= Maurice Villaret =

French neurologist (1877–1946)

Maurice Villaret (7 September 1877 – 25 January 1946) was a French neurologist born in Paris.

In 1906 he received his medical doctorate from the University of Paris. In 1919 he became médecin des hôpitaux in Paris, and subsequently served as médecin chef at the Hôpital Necker. In 1927 he became a professor of hydrotherapy and climatology, and in 1939 was appointed clinical professor at the Hôpital Broussais.

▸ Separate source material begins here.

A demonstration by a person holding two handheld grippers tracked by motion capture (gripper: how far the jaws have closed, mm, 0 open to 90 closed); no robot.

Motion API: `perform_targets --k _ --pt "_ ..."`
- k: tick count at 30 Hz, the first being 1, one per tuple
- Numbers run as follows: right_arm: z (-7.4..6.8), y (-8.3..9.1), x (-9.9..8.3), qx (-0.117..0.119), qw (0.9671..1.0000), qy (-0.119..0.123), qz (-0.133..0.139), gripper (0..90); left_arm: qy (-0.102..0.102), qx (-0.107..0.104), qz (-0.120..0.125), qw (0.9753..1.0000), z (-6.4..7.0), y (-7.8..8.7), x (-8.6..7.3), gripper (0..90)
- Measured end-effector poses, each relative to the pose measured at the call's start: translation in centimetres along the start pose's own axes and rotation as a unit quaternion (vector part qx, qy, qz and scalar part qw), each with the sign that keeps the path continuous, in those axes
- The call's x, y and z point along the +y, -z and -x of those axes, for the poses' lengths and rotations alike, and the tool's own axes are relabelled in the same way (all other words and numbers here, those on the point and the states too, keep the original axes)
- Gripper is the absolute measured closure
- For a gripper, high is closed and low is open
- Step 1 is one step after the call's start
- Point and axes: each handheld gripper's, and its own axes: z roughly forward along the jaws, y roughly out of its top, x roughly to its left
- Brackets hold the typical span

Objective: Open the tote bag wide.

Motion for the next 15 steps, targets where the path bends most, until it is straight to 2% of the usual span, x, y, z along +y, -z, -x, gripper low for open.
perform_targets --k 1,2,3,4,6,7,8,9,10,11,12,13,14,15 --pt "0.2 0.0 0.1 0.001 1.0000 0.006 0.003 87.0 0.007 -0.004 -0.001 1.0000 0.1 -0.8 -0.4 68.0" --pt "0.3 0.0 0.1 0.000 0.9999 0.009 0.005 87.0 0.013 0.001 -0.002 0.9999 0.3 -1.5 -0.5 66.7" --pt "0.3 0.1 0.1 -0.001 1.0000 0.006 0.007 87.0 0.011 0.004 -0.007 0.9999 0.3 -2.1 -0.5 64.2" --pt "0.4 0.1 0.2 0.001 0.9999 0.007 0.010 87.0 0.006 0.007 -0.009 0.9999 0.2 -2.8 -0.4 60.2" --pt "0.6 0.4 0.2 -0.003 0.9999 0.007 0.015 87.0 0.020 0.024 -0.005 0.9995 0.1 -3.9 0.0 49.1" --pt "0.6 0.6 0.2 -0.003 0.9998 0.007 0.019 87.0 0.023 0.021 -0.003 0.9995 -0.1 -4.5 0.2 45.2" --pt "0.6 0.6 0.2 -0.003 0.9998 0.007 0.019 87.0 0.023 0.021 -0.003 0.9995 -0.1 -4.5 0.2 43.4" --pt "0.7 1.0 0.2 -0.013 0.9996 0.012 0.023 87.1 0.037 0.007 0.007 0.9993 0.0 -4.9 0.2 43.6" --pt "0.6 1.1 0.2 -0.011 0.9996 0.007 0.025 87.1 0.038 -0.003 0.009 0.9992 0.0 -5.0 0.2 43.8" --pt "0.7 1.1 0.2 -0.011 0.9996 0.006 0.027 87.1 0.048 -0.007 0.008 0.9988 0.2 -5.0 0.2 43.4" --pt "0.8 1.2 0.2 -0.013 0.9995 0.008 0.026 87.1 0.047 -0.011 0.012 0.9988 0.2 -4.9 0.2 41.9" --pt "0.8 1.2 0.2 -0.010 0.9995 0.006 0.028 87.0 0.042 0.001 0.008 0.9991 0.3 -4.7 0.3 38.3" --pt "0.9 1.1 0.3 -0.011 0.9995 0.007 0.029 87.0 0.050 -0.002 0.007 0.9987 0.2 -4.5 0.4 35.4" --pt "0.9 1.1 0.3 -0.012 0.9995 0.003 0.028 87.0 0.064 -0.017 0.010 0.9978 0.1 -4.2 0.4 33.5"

He is remembered for his studies and experiments involving precision localization of vascular lesions of the brain. In 1917 he described what was to become known as "Villaret's syndrome". This syndrome is characterized by an ipsilateral paralysis of cranial nerve numbers IX, X, XI, XII, and sometimes cranial nerve number VII. It may also involve the cervical ganglia of the sympathetic trunk. Paralysis is caused by a lesion in the posterior retroparotid space.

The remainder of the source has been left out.